Requirement: The lines wanted are those in the data below that include "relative".
━━━━━━
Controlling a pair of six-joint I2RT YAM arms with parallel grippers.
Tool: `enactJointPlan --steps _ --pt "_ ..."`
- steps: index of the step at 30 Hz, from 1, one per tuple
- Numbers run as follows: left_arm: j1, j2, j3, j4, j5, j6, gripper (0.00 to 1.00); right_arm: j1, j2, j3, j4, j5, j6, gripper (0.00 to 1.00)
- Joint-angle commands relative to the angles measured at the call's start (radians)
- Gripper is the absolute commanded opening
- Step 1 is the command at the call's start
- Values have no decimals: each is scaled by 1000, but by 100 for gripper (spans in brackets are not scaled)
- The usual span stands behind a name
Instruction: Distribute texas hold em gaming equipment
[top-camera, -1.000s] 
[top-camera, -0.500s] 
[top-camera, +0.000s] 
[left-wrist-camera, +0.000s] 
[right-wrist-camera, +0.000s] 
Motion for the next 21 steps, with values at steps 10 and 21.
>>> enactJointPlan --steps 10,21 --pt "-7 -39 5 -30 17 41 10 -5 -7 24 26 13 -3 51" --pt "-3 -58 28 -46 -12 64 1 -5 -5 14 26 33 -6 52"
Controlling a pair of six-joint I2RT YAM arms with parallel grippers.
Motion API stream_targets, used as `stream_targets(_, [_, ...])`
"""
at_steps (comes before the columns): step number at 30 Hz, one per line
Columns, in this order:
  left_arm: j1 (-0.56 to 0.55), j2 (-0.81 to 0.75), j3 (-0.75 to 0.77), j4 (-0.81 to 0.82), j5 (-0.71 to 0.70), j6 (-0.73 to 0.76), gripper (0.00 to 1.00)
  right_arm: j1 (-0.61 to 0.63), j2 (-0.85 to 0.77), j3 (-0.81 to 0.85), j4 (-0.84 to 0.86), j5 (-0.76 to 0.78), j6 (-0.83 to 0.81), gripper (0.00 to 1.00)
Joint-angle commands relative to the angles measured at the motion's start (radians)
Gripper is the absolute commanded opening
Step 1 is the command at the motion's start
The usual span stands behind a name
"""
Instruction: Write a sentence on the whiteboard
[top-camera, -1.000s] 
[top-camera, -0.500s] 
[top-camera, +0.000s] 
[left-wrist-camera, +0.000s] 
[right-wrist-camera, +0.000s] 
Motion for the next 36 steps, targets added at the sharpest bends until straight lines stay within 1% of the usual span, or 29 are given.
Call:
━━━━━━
Answer area:
- Joint-angle commands relative to the angles measured at the call's start (radians)
Joint-angle commands relative to the angles measured at the motion's start (radians)

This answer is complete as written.